I think it’s already starting to, because we did not pass the V.A. amendment (to H.R. 4486, to allow V.A. providers to recommend MMJ to veterans for treatment in states where it’s legal), but we passed two other ones out of the House.
And just an example of how you find people to work with you on the other side of the aisle, one of those amendments, you had to pair Democrat and Republican – they didn’t want it to be too heavily Democratic, because then it wouldn’t have passed in a Republican-controlled House – my partner was Justin Amash (R-MI), and he’s very conservative.
He and I would never vote the same on anything else, but he saw this as a Libertarian kind of personal rights, states’ rights issue, so we partnered (on an amendment to H.R. 4660, to prohibit the Department of Justice from using federal fund to block states from implementing MMJ laws).

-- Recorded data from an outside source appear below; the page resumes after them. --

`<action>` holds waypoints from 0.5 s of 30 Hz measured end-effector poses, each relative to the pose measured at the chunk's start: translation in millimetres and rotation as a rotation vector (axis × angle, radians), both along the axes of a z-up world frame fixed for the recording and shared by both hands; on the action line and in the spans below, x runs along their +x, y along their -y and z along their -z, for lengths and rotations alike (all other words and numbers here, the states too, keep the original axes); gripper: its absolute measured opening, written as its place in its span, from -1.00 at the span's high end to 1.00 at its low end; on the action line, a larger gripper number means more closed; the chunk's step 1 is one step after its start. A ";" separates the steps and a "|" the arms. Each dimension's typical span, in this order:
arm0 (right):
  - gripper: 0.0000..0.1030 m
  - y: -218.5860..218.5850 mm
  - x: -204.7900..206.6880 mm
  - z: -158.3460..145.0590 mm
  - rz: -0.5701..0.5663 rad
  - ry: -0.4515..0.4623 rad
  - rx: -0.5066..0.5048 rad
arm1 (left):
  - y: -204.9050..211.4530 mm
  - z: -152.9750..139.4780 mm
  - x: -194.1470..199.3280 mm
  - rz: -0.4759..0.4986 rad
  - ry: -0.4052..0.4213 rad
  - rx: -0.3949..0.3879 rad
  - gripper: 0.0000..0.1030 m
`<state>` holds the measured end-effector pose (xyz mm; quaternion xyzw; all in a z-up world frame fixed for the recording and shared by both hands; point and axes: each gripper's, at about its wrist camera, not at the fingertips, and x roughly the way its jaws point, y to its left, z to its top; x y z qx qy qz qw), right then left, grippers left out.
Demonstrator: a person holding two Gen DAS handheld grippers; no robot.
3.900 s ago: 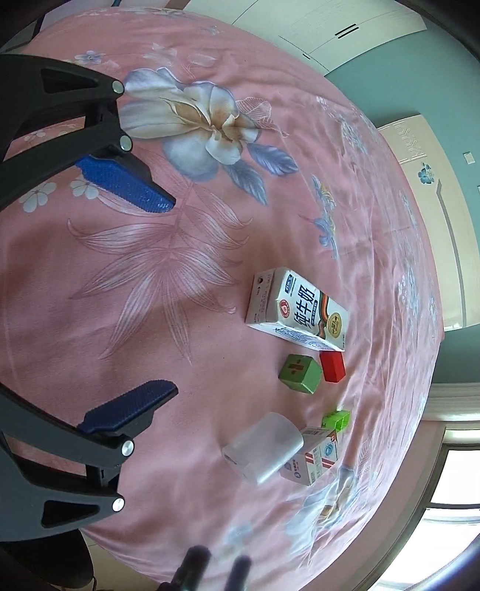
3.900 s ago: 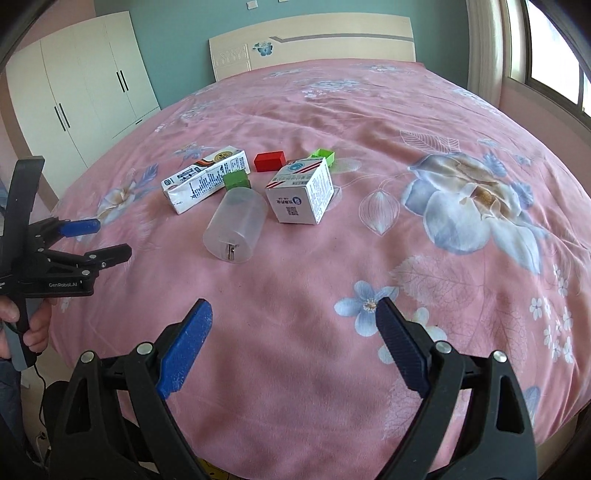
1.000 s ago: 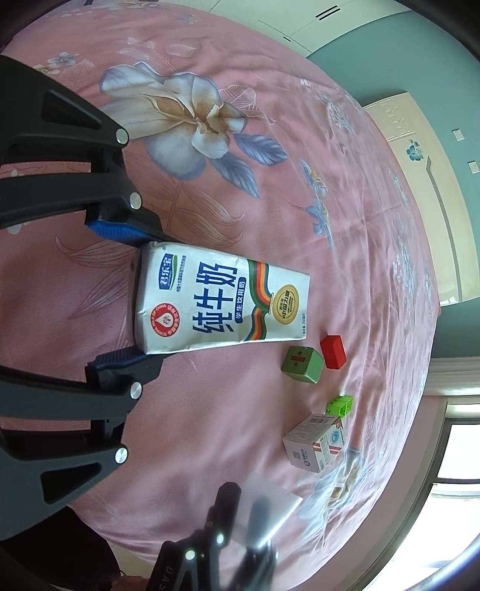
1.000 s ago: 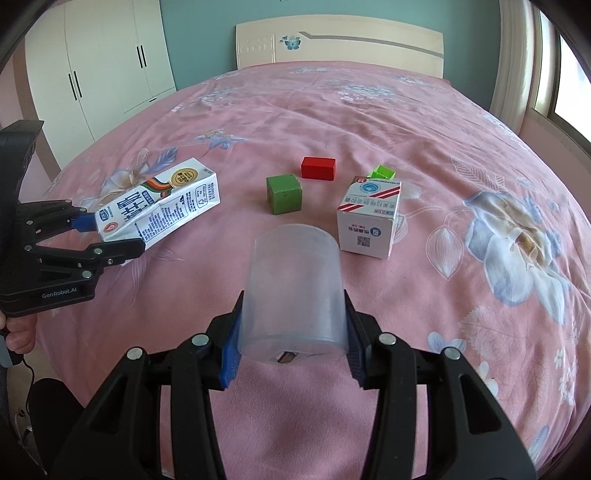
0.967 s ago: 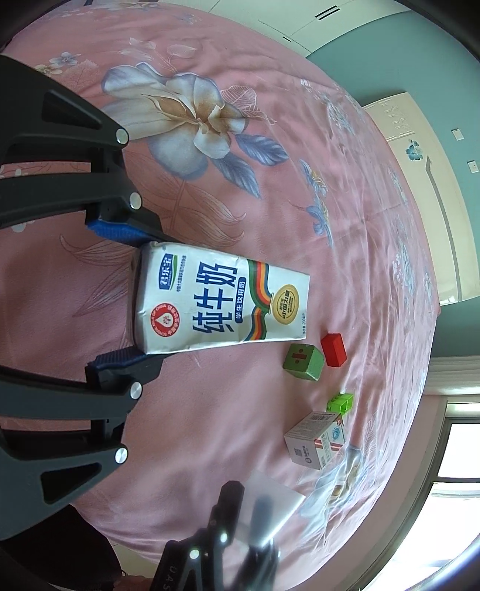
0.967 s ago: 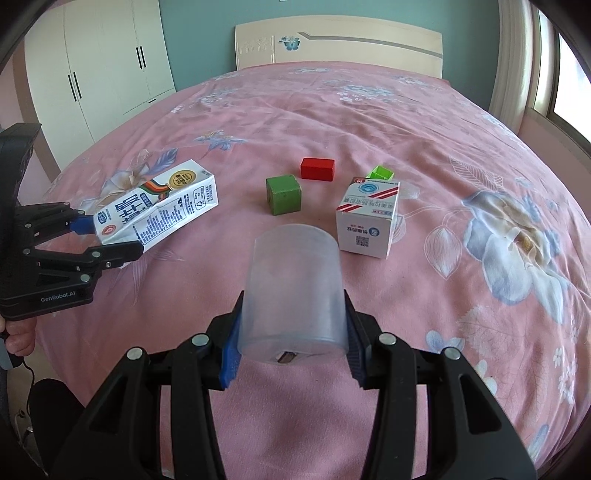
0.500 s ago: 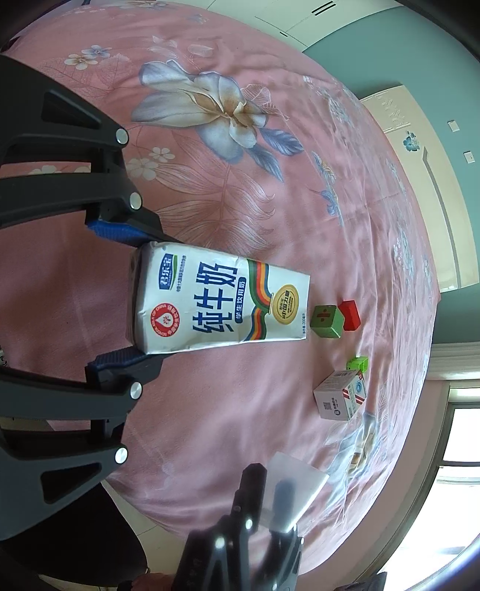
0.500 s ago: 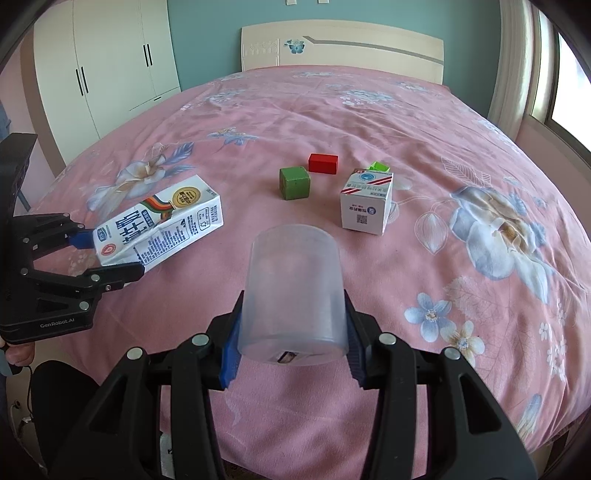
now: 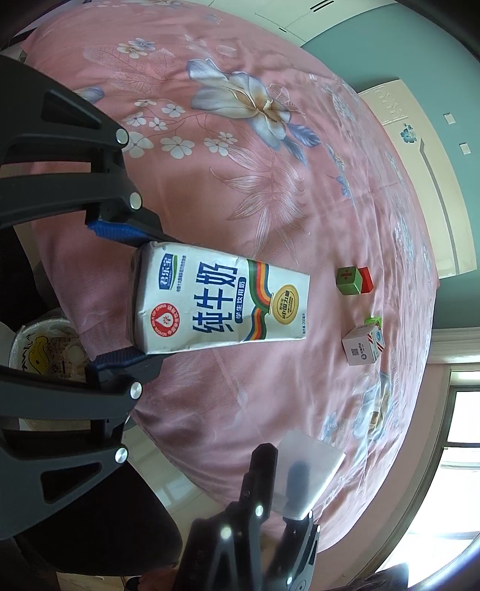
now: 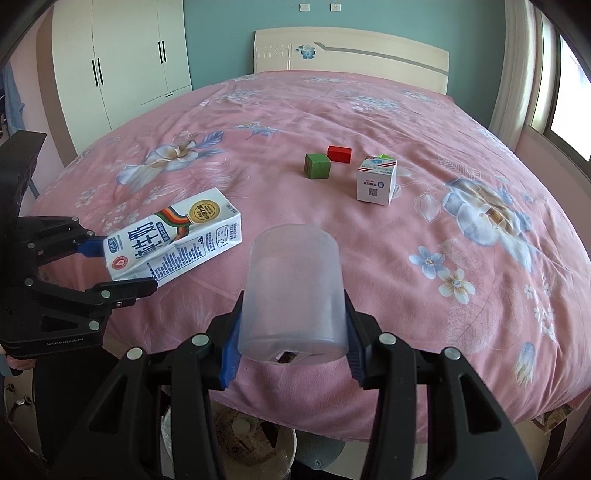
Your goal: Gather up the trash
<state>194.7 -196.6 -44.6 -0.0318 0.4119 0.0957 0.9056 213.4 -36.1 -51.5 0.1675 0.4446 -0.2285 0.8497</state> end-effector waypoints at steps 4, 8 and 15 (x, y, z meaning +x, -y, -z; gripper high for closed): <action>0.08 -4.3 -20.4 -6.6 -0.007 0.015 0.002 | -2.5 0.5 -21.1 0.007 -0.002 -0.004 0.03; 0.08 -8.4 -40.3 -10.6 -0.020 0.024 0.006 | -6.2 1.5 -40.6 0.009 -0.002 -0.006 0.04; 0.08 -19.3 -71.3 -10.6 -0.042 0.029 -0.006 | -11.5 1.9 -72.3 0.023 -0.004 -0.014 0.04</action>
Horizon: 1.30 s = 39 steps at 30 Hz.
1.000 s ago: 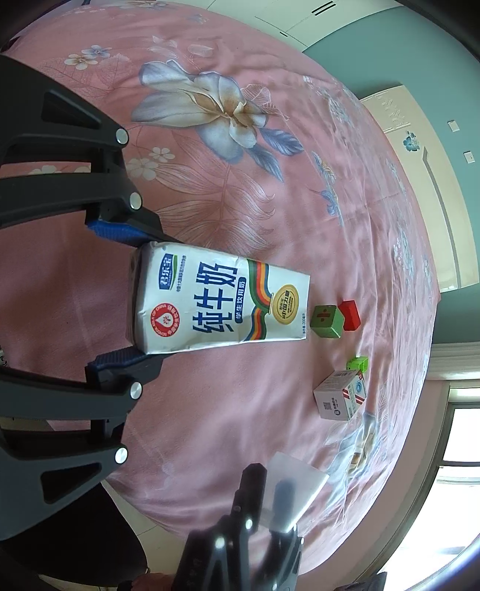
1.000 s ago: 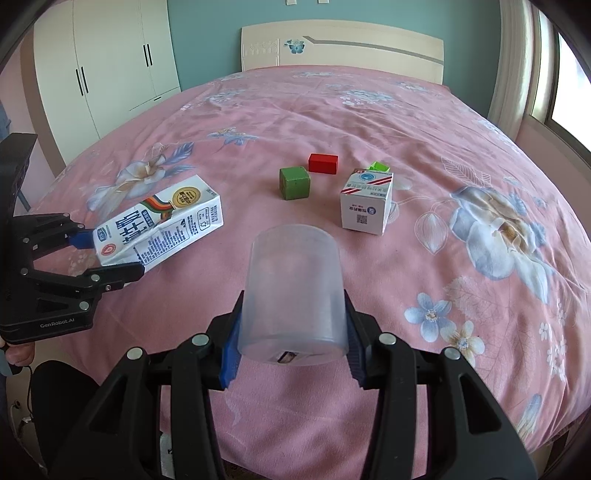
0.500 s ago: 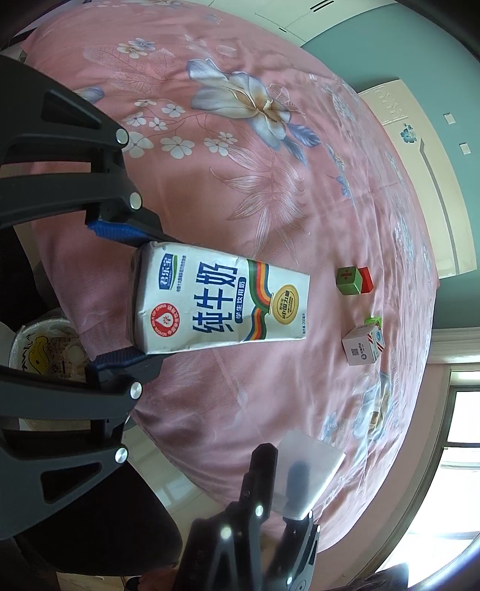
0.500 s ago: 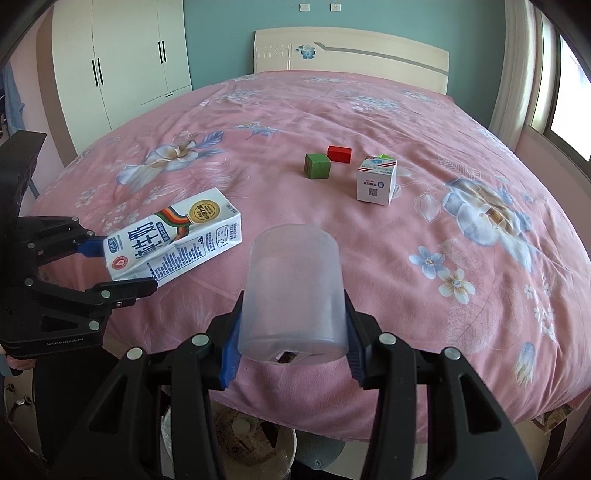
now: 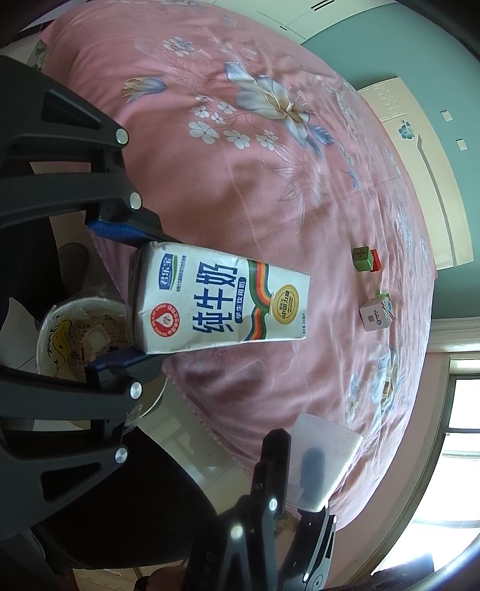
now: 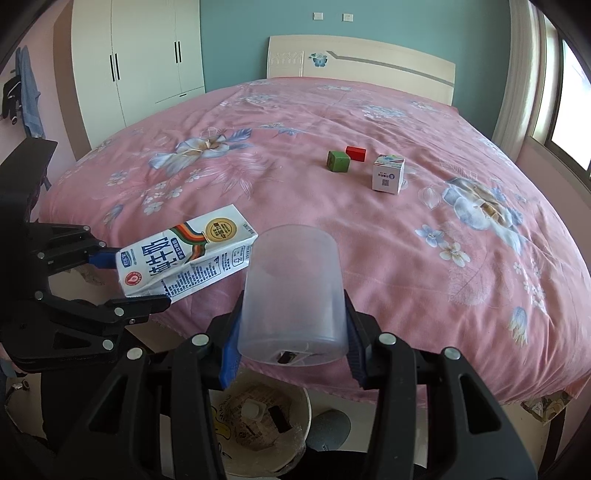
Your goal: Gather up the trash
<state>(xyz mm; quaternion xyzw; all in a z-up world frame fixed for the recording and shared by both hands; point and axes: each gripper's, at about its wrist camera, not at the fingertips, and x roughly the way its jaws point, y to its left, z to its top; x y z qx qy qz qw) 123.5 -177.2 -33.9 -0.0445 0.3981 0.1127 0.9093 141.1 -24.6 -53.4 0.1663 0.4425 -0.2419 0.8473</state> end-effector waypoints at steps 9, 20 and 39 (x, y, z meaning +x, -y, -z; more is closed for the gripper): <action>0.08 -15.0 -37.0 15.3 -0.034 -0.027 -0.009 | -2.6 22.6 -35.7 0.020 -0.038 0.018 0.03; 0.08 -29.7 -63.2 54.1 -0.079 -0.109 -0.012 | -1.8 74.7 -62.6 0.031 -0.150 0.040 0.03; 0.08 -37.9 -64.6 131.0 -0.096 -0.292 -0.005 | -0.1 153.0 -67.6 0.028 -0.335 0.074 0.04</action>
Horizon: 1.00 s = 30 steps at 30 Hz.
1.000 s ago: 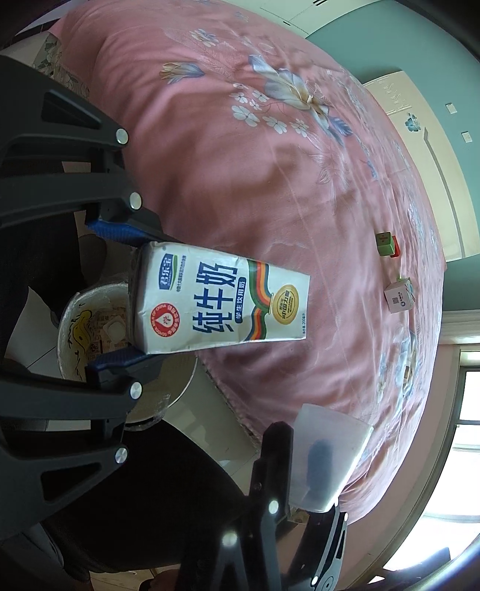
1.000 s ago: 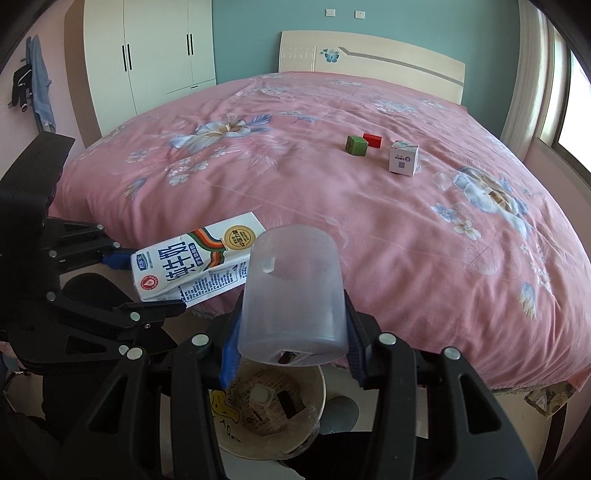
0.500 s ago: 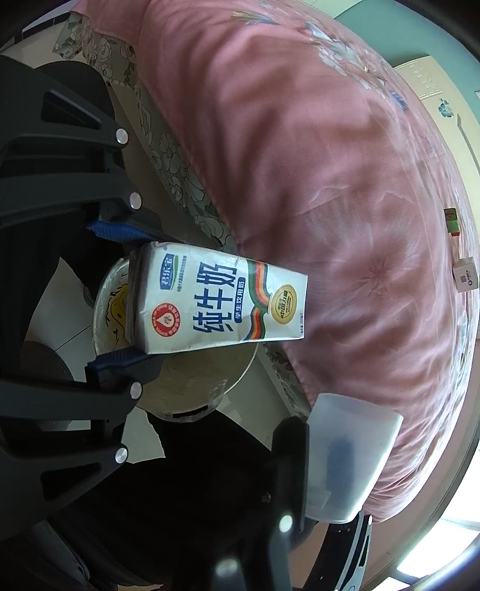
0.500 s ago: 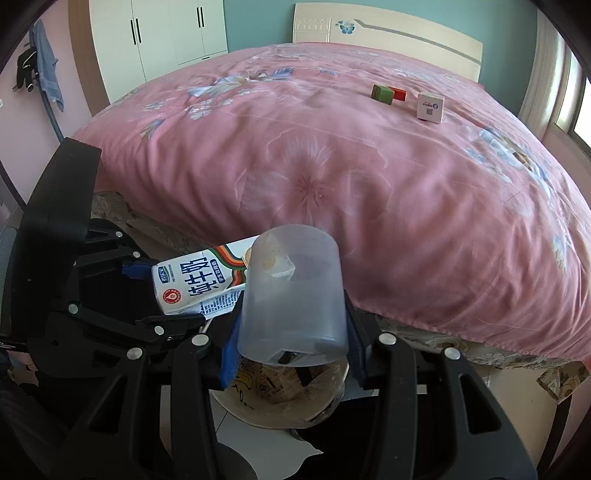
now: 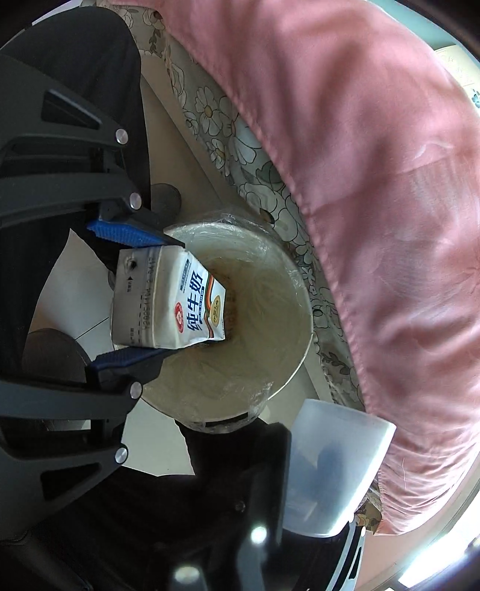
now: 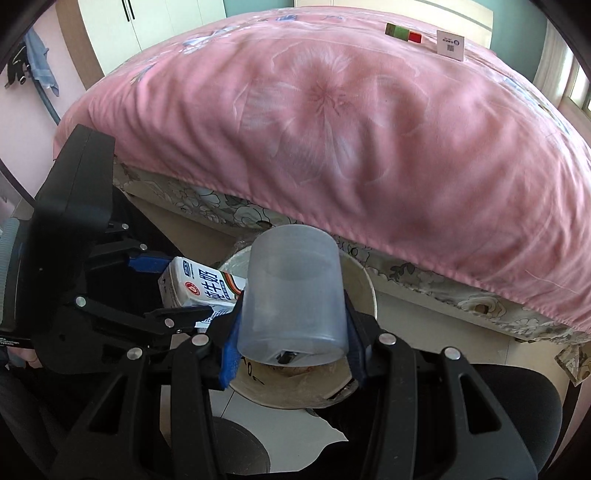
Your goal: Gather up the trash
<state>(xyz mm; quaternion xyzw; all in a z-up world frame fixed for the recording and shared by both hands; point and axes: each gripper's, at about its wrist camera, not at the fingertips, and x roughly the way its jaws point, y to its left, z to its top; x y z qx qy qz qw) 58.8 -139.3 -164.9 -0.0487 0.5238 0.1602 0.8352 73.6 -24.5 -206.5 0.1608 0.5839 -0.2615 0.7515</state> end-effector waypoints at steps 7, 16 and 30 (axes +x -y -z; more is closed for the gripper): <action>0.08 0.1 10.6 23.3 0.005 -0.057 0.002 | 11.1 18.7 6.3 0.020 -0.044 0.017 0.04; 0.08 -1.9 21.3 45.8 0.002 -0.114 0.001 | 21.5 37.9 14.2 0.039 -0.097 0.025 0.04; 0.08 -5.2 35.0 68.5 0.000 -0.173 0.004 | 26.4 64.2 22.0 0.050 -0.170 0.021 0.04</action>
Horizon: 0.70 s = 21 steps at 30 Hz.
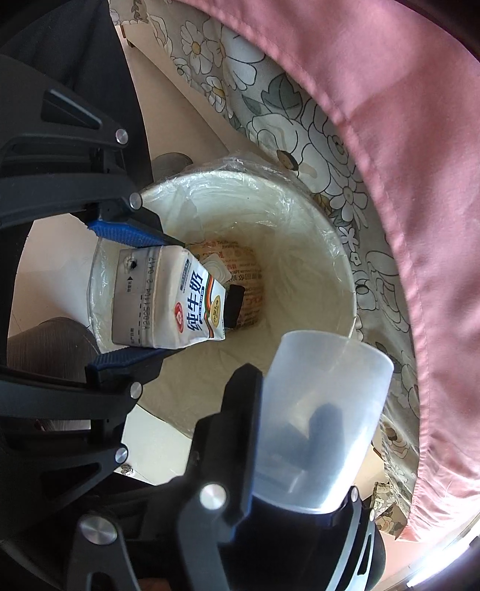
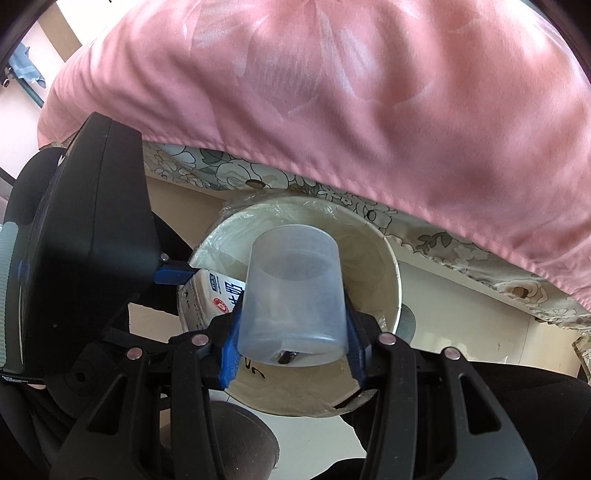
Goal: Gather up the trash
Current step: 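Open the left tool over the bin while the right tool releases the clear cup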
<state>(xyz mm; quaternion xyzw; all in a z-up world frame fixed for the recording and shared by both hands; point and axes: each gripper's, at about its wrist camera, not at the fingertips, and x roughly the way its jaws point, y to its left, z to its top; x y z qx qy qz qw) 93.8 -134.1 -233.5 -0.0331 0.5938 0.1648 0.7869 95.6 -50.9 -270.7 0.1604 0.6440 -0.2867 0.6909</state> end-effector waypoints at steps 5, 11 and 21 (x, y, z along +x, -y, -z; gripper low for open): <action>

So I think you’ll see more and more of that sort of thing start to happen.
What do you think, from a federal perspective, is in store for the marijuana industry? There are plenty of people who worry that if a Republican wins the White House in 2016, then the Department of Justice or the DEA might take a different approach to cannabis.
That’s why you need legislation. You can’t just depend on an attorney general who’s not going to go after people, because you don’t know who the next attorney general might be. But I think that once this becomes more and more entrenched… more and more states are putting it in place, as more people see the value of it in terms of tax revenue, in terms of jobs, they see the ancillary businesses that are associated with it, whether it’s marketing or manufacturing, it’ll be hard to turn back the clock.
What’s your message to people in the industry?
I have a very positive attitude about it. I see it as a small business, but mostly I’m here to learn and ask questions so that we do it right, so we don’t make mistakes, and establish this as a legitimate part of the economy.
Do you see yourself as being in the minority in Congress when it comes to your views on the marijuana industry?
Probably, but I think the number is growing. Just like passing those two amendments; it takes a majority to pass those amendments, and we got it. We got those votes. So every time the vote come up, you’ll get a few more people. We’ll see what the new Congress looks like, but you’ve got some real strong advocates from Colorado, from Washington, from Nevada now, and so that’s going to grow.